Laurus

Eugene Vodolazkin
(Oneworld Publications)

Readers who are short on time are often quick to ignore new novels in favor of recent non­fiction (small-talk-enabling) and classics (reliable). Laurus, the novel by Russian medievalist Eugene Vodolazkin, is a powerful reason to resist this temptation. It tells the story of a boy born in 1440 who is baptized as Arseny, loses his parents to the plague, and as an adolescent inherits his grandfather’s practice as herbalist and medicine man. As Arseny passes through life, changing names as he goes, he is variously a father, a penitent, a faith healer, a prophet, a holy fool, a pilgrim, and finally, a saint.

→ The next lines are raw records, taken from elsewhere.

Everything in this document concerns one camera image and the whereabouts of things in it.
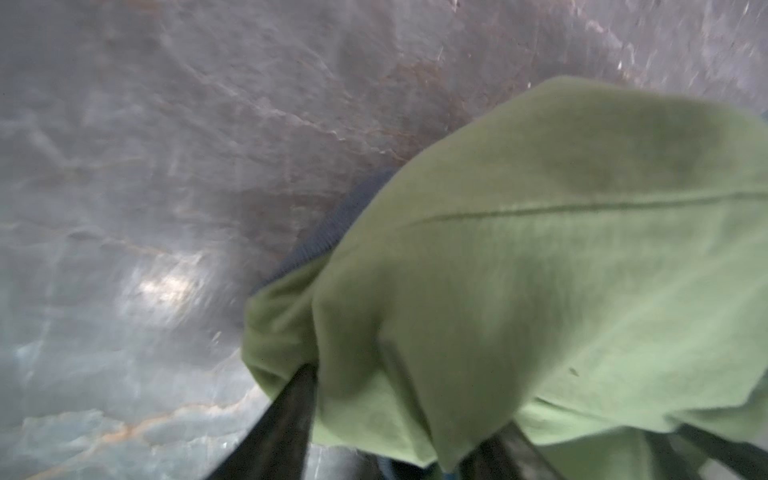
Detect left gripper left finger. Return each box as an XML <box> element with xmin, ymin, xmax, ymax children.
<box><xmin>207</xmin><ymin>365</ymin><xmax>317</xmax><ymax>480</ymax></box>

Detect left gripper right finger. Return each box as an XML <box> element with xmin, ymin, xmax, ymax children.
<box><xmin>458</xmin><ymin>422</ymin><xmax>564</xmax><ymax>480</ymax></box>

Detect green tank top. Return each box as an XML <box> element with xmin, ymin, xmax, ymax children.
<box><xmin>242</xmin><ymin>77</ymin><xmax>767</xmax><ymax>479</ymax></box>

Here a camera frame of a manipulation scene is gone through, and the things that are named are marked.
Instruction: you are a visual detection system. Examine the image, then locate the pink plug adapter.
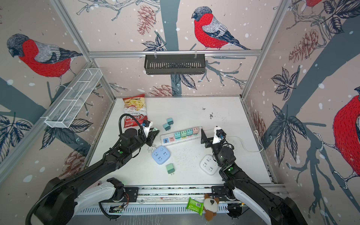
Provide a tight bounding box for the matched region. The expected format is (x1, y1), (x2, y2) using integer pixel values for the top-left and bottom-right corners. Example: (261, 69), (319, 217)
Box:
(193, 127), (199, 134)

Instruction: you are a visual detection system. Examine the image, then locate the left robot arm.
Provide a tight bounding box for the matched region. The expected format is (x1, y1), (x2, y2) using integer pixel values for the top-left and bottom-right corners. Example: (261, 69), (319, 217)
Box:
(25, 121), (160, 225)

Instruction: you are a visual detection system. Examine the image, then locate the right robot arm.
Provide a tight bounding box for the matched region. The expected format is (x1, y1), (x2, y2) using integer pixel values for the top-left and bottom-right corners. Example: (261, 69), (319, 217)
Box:
(201, 127), (307, 225)

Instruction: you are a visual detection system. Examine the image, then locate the white multicolour power strip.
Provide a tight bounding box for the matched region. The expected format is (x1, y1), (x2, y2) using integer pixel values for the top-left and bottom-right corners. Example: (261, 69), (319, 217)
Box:
(160, 127), (202, 146)

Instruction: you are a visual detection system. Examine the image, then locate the white cube power socket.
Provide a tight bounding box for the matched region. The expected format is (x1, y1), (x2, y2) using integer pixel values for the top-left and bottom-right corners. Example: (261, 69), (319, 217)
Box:
(200, 154), (219, 175)

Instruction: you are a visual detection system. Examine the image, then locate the blue cube power socket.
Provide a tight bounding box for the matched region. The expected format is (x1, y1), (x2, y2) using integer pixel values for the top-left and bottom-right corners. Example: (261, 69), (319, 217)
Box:
(151, 146), (170, 165)

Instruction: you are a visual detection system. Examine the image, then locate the red white cassava chips bag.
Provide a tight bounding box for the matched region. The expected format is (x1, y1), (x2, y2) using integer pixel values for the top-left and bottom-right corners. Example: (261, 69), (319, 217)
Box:
(123, 94), (148, 125)

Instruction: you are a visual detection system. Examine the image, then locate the brown white plush toy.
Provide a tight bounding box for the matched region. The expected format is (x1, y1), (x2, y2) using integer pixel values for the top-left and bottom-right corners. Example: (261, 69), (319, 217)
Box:
(203, 194), (219, 221)

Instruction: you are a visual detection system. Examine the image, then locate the green wipes packet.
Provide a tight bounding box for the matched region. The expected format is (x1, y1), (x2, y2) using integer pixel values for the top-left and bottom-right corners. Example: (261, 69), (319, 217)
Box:
(186, 198), (203, 216)

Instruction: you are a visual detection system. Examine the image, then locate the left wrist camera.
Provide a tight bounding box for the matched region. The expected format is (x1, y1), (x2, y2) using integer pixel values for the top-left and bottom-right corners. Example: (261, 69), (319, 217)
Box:
(142, 120), (153, 137)

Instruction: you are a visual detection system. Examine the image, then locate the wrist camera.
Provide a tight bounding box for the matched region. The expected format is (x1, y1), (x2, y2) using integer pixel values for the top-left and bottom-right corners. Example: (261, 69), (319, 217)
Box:
(212, 126), (227, 144)
(142, 120), (153, 137)

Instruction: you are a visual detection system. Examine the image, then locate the white power cable blue cube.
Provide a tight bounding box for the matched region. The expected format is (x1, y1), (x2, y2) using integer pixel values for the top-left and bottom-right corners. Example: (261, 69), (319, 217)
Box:
(148, 144), (157, 153)

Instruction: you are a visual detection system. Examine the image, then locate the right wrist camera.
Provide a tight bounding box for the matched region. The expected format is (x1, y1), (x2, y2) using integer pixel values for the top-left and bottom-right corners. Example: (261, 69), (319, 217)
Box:
(212, 126), (227, 144)

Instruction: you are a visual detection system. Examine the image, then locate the black wire basket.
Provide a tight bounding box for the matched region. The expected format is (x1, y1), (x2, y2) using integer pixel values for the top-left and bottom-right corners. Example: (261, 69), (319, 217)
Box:
(144, 54), (206, 75)

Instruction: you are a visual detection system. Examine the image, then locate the white mesh wall basket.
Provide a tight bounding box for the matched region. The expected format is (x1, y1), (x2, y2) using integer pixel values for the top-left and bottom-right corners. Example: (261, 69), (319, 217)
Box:
(45, 68), (103, 128)

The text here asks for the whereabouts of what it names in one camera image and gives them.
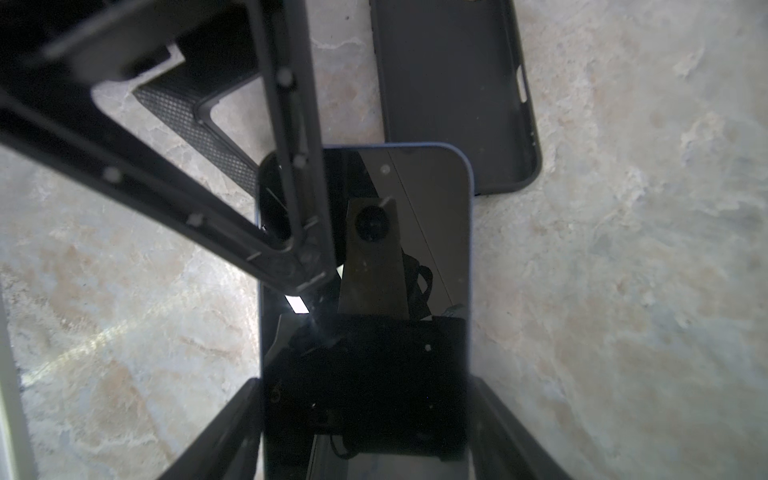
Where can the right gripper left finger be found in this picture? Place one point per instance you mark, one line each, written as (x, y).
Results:
(228, 448)

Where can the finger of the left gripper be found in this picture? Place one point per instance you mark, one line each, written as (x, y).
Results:
(54, 52)

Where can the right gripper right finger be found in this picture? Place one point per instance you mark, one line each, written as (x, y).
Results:
(501, 446)

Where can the black smartphone horizontal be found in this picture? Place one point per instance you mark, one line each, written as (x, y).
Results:
(369, 378)

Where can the black phone case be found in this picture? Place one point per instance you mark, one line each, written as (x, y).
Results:
(454, 72)

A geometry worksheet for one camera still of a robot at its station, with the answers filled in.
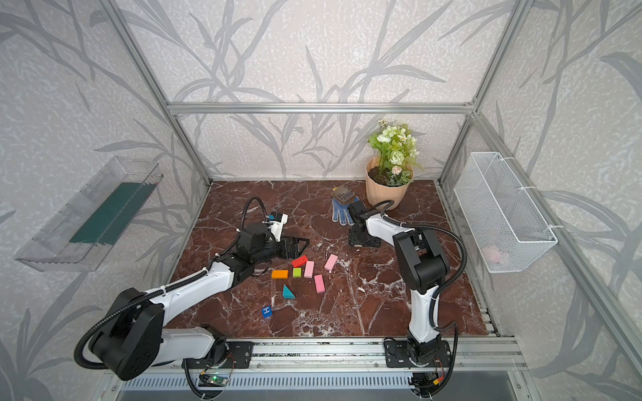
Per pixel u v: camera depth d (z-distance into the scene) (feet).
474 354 2.47
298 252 2.48
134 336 1.35
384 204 2.98
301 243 2.52
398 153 2.98
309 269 2.99
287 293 2.77
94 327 1.29
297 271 2.92
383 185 3.21
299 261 3.02
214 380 2.32
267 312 2.65
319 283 2.86
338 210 3.56
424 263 1.70
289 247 2.46
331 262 3.07
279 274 2.93
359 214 2.63
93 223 2.16
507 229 1.99
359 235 2.39
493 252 2.37
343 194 3.68
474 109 3.07
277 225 2.52
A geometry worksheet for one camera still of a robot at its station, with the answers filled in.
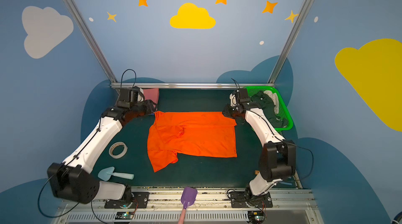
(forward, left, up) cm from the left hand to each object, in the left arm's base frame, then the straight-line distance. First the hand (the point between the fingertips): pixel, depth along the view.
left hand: (156, 105), depth 82 cm
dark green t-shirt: (+23, -68, -19) cm, 74 cm away
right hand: (+3, -38, -7) cm, 39 cm away
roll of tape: (-18, +22, -24) cm, 37 cm away
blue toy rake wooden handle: (-27, -54, -22) cm, 64 cm away
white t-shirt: (+24, -77, -17) cm, 82 cm away
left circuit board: (-46, +11, -26) cm, 54 cm away
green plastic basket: (+10, -78, -17) cm, 81 cm away
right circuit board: (-46, -51, -25) cm, 73 cm away
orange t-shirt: (-3, -23, -25) cm, 34 cm away
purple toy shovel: (-39, -18, -23) cm, 49 cm away
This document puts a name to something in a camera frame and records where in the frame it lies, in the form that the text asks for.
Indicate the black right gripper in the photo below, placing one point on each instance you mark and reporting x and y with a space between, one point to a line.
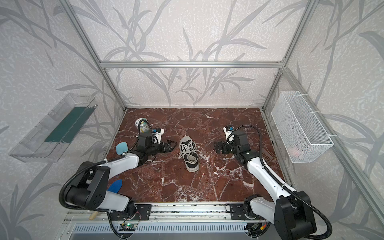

Colorful and earthy, this is no pious tale, yet it is suffused with a sense of the interwovenness of the invisible and the material worlds. Prayer, it becomes clear, is far more potent than Arseny’s medical arts; by the end of the book, he discards his herbs completely. Just as real is the continuing presence of those who have died among the living. It is Arseny’s desire to do penance on behalf of Ustina, the unmarried mother of his son who died in childbirth without the sacrament of confession, that impels him to a life of holiness and self-sacrifice.

Lisa C. Hayden’s translation from Russian, which reflects the original’s mix of colloquialisms and archaic language, is generally fluent and compelling. (One quibble: the pastiches of Chaucerian English can be irritatingly amateurish.) All in all, Laurus is one of those rare books that can help us live our lives with a greater degree of “assurance of things hoped for, and the certainty of things unseen.”